In pediatric patients, the impact of burns extends beyond the physical injury. Children are at a higher risk of fluid imbalance, hypothermia, and metabolic derangement due to their greater body surface area-to-mass ratio and immature physiological regulation [4,5,6]. Most pediatric burns occur in domestic settings, frequently due to scalds, and are largely preventable [2,4,7,8,9]. Despite lower total body surface area (TBSA) involvement compared to adults, pediatric burns often necessitate specialized inpatient care to manage pain, wound infection risk, and the psychosocial consequences for both patients and families [10].
Successful burn treatment relies on prompt resuscitation, infection prevention, and optimized wound healing [11,12]. The choice of wound dressing plays a central role in this process. Traditional dressings such as gauze primarily provide mechanical protection and hemostasis, whereas advanced dressings maintain a moist microenvironment, promote re-epithelialization, and reduce bacterial colonization [13,14]. Among emerging technologies, oxygen-enriched oleic matrix dressings have demonstrated a faster healing and antimicrobial activity through the controlled release of reactive oxygen species (ROS) that stimulate angiogenesis and tissue regeneration. The clinical rationale for the oxygen-enriched olive-oil dressing lies in its dual mechanism: the oleic matrix maintains a moist and protective environment, while the controlled release of ROS enhances microcirculation, stimulates fibroblast proliferation, and exerts an antimicrobial effect [15,16]. These biological effects have been documented in both experimental and clinical settings. Bisol et al. in 2022 observed faster epithelialization and decreased inflammation in children treated for pilonidal disease using the same oleic matrix technology [17]. Similarly, in a pediatric cohort, Esposito et al. in 2021 [18] reported that oxygen-enriched oil coatings improved healing rates and reduced postoperative complications after hypospadias repair. Together, these studies support the biological plausibility of the faster wound healing.

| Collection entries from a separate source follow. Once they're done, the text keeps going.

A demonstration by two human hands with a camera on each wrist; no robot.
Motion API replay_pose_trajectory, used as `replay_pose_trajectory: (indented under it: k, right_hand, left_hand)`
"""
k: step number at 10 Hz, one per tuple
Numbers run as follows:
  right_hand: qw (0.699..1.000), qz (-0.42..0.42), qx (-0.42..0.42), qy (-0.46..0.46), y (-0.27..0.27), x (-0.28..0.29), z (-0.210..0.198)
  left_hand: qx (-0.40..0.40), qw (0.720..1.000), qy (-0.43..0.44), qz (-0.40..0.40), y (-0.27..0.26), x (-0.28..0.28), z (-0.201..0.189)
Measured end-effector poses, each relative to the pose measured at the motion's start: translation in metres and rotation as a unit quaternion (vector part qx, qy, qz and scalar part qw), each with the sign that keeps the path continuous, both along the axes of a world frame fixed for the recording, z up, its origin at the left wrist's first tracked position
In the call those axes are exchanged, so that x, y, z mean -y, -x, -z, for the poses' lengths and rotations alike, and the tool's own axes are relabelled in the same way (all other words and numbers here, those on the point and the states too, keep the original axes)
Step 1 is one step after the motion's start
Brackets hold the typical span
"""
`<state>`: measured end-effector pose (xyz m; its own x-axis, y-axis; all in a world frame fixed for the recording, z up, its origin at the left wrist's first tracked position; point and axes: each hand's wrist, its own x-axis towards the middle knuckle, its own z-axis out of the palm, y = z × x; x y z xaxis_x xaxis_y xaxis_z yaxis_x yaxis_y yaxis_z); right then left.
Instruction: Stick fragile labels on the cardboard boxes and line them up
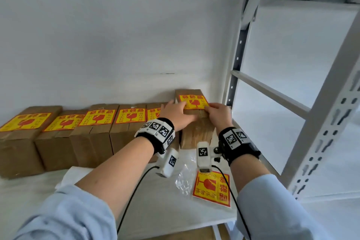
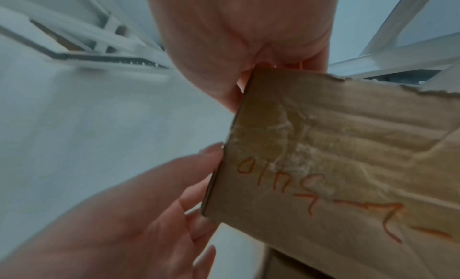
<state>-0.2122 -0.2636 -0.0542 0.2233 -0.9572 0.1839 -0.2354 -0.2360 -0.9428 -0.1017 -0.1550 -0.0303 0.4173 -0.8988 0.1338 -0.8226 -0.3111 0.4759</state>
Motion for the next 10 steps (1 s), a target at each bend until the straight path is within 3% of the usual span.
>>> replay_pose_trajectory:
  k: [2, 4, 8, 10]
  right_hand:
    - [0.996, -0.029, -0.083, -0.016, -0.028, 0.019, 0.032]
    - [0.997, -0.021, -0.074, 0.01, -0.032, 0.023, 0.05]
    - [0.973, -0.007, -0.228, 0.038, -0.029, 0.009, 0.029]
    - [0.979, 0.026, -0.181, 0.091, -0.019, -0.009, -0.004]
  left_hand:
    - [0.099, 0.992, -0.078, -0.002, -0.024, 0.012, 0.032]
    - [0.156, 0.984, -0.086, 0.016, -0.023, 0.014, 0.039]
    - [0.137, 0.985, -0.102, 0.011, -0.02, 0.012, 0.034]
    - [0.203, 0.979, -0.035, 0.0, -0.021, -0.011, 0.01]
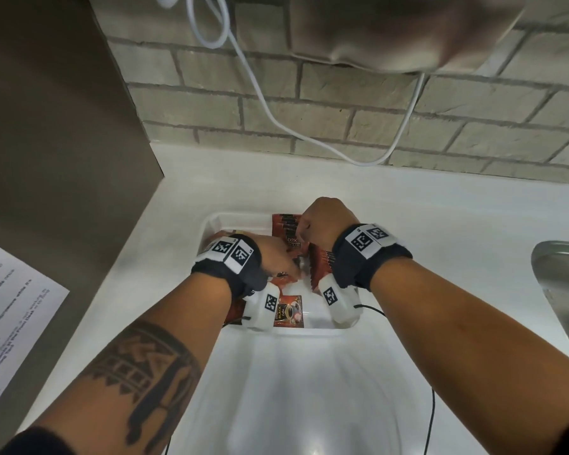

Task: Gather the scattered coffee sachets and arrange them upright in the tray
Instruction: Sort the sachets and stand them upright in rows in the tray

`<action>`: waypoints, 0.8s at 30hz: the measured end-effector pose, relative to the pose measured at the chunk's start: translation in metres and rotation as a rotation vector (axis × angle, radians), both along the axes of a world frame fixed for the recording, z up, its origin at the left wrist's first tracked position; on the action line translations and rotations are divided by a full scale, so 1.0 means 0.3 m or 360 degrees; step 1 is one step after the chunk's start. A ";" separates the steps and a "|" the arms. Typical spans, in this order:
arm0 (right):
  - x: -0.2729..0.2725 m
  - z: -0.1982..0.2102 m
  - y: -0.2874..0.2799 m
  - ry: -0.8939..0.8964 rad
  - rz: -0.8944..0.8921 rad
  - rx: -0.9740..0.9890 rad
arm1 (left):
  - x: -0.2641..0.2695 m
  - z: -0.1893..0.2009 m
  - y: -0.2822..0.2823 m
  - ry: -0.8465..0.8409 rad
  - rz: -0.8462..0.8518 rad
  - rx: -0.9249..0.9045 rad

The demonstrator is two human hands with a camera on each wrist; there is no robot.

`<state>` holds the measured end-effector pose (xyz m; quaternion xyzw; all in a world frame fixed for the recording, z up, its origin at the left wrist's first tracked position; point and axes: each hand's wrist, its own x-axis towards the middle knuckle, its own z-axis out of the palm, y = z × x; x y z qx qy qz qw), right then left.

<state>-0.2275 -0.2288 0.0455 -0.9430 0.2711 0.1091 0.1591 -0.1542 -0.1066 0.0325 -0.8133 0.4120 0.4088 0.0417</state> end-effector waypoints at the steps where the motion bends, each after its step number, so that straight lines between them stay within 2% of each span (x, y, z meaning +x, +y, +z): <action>1: 0.001 -0.011 -0.007 0.0006 -0.0011 0.0014 | 0.004 -0.006 -0.005 0.0011 0.0009 -0.0008; 8: -0.004 -0.016 -0.014 -0.0026 -0.0064 0.0128 | 0.031 -0.027 -0.013 0.0125 0.0094 -0.0061; 24: -0.032 0.026 -0.001 -0.0121 0.0066 0.0118 | 0.014 0.004 0.006 0.0062 0.0054 -0.0082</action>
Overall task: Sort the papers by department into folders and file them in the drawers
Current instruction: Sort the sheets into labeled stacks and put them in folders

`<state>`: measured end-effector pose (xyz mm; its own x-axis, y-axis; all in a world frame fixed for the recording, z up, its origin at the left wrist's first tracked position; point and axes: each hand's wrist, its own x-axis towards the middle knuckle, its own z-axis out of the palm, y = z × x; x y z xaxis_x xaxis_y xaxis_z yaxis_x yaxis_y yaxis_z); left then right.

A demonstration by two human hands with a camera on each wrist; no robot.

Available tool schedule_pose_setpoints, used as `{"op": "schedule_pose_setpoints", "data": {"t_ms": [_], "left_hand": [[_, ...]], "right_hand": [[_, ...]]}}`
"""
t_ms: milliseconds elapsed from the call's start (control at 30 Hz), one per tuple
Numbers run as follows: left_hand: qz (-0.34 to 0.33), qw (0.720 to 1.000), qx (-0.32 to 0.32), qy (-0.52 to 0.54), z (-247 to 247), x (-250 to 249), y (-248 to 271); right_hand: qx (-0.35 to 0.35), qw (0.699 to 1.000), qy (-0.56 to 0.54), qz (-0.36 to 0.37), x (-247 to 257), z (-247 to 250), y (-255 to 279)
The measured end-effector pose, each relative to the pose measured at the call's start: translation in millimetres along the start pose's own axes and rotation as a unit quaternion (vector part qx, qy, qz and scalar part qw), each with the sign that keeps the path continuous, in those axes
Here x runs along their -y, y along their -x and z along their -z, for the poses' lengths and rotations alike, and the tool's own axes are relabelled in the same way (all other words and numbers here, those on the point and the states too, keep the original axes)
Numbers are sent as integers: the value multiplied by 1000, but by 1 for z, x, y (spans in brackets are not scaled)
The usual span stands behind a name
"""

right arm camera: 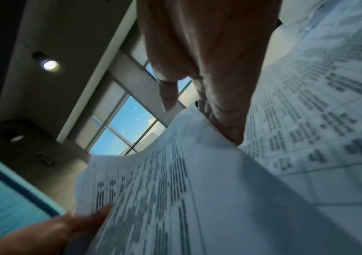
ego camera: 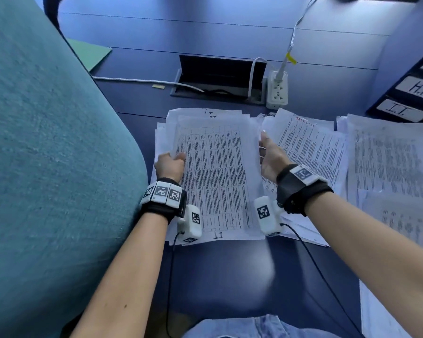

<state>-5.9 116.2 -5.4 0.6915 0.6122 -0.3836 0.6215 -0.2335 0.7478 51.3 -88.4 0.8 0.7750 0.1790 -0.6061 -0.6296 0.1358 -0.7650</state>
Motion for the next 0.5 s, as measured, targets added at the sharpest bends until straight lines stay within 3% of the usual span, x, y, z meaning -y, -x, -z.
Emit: {"op": "schedule_pose_setpoints", "data": {"t_ms": [200,333,400,500], "left_hand": [[5,1000,20,18,-14,-1,11],[-5,998,45,46,-23,0,23],[-38,994,83,56,-26,3,27],[-71,976,192,78,-33,7,35]], "right_hand": [[-26,975,207,83,-23,28,28],[-90,968,213,97,-40,48,36],[-132,961,212,117,-44,62,38],[-171,958,196,121,-46,81,40]]}}
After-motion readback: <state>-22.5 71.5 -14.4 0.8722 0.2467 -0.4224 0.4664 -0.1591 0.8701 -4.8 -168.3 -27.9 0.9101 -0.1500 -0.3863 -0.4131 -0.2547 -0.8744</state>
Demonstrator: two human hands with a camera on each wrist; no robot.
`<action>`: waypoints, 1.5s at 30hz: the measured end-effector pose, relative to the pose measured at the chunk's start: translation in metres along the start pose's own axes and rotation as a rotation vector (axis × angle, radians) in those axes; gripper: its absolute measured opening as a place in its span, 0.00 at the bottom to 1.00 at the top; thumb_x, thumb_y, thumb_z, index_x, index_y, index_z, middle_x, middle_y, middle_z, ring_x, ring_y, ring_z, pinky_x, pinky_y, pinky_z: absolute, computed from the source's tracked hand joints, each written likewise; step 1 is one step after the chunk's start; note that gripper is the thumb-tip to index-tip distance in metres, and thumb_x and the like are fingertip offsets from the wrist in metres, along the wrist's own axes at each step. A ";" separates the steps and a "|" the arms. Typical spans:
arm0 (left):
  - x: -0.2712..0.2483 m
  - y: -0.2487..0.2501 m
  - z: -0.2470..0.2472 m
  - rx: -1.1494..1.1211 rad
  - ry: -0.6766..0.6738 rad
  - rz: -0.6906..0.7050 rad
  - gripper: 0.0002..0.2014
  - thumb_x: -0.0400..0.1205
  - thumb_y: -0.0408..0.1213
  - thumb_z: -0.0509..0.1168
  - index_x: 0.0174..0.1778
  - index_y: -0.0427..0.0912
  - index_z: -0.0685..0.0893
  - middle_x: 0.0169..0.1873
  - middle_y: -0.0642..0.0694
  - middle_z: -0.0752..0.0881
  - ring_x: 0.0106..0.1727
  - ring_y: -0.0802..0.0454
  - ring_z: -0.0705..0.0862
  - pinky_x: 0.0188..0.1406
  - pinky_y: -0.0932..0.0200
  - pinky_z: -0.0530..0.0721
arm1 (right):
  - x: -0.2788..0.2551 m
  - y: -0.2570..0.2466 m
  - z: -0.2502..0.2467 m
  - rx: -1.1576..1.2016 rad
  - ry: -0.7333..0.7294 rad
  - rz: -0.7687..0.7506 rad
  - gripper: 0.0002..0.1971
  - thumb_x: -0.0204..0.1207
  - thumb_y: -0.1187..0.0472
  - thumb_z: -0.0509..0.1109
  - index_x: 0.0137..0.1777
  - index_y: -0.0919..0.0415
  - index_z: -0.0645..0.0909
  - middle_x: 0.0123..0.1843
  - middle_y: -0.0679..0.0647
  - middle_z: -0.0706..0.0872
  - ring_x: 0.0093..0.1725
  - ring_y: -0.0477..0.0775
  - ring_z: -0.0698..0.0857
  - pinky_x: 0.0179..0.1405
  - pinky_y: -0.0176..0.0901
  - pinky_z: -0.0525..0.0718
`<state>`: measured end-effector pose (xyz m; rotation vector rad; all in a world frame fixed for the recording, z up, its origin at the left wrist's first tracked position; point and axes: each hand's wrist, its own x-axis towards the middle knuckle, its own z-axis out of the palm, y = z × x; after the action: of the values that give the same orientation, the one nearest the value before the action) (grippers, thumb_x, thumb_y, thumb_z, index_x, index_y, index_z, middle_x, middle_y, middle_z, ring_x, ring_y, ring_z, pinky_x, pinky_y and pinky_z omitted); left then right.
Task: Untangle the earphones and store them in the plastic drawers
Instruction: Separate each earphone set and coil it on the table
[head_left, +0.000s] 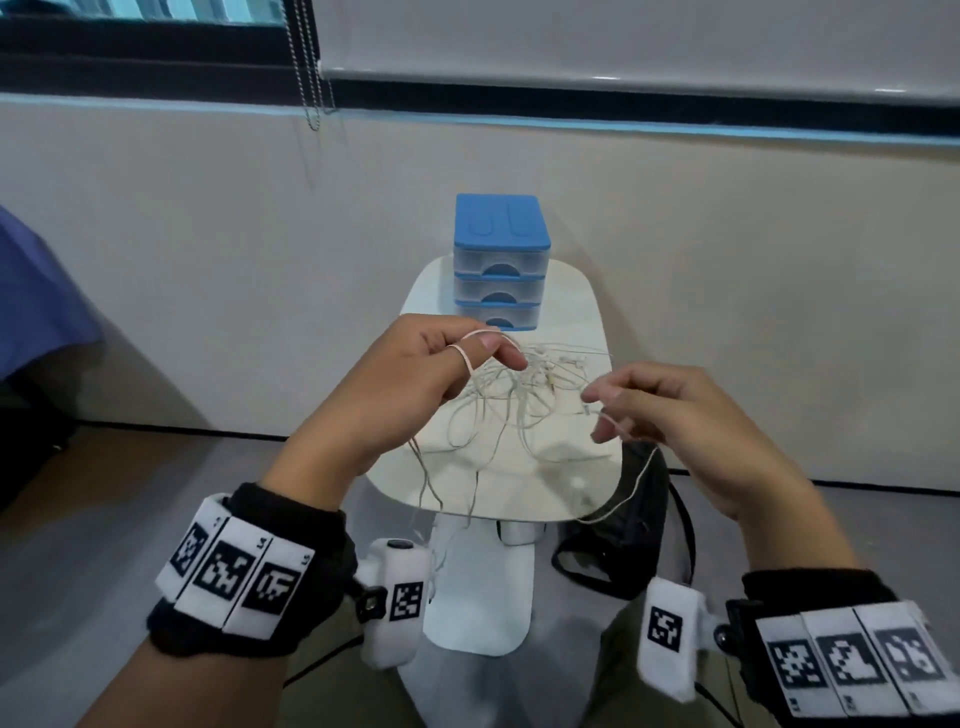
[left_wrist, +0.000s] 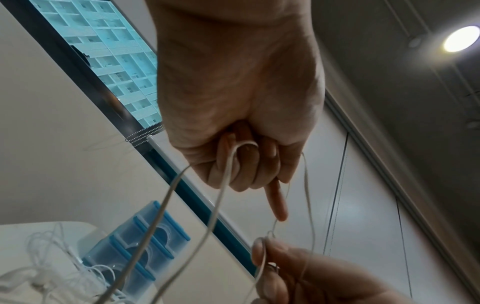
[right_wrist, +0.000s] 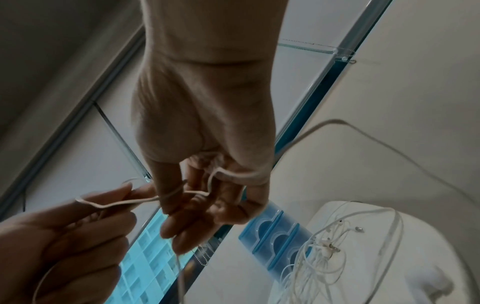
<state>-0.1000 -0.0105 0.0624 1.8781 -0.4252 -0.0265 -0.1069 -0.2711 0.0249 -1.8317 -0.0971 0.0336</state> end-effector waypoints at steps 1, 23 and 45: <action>-0.001 0.003 0.003 0.001 -0.011 -0.002 0.16 0.92 0.43 0.62 0.48 0.48 0.95 0.25 0.50 0.62 0.28 0.52 0.60 0.24 0.64 0.61 | -0.003 -0.005 0.005 -0.001 -0.071 0.007 0.09 0.82 0.57 0.73 0.50 0.62 0.91 0.36 0.61 0.90 0.41 0.52 0.83 0.47 0.47 0.75; -0.042 0.001 0.014 0.101 -0.021 0.068 0.04 0.85 0.43 0.74 0.52 0.49 0.91 0.47 0.47 0.92 0.51 0.41 0.90 0.60 0.41 0.87 | -0.033 -0.037 0.042 -0.075 -0.080 -0.215 0.08 0.86 0.63 0.71 0.47 0.63 0.89 0.32 0.56 0.90 0.33 0.50 0.89 0.37 0.42 0.77; 0.000 -0.018 0.023 0.094 0.047 0.001 0.05 0.81 0.32 0.76 0.39 0.41 0.90 0.34 0.46 0.90 0.29 0.49 0.87 0.29 0.66 0.76 | 0.001 -0.029 0.037 -0.093 0.002 -0.350 0.06 0.74 0.62 0.76 0.50 0.56 0.92 0.47 0.50 0.93 0.53 0.49 0.90 0.50 0.46 0.85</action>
<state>-0.1005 -0.0258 0.0380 1.9674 -0.4006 0.0387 -0.1098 -0.2282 0.0435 -1.8834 -0.4220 -0.2217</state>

Clinical studies in both pediatric and adult populations have reported encouraging outcomes with oxygen-enriched olive-oil dressings, showing reduced inflammation, faster wound closure, and improved patient comfort [17,18,19,20]. However, data regarding their economic impact in the pediatric burn setting remain limited. Evaluating the financial sustainability of introducing advanced dressings is essential due to the increasing emphasis on cost-effectiveness and resource allocation in the hospital system.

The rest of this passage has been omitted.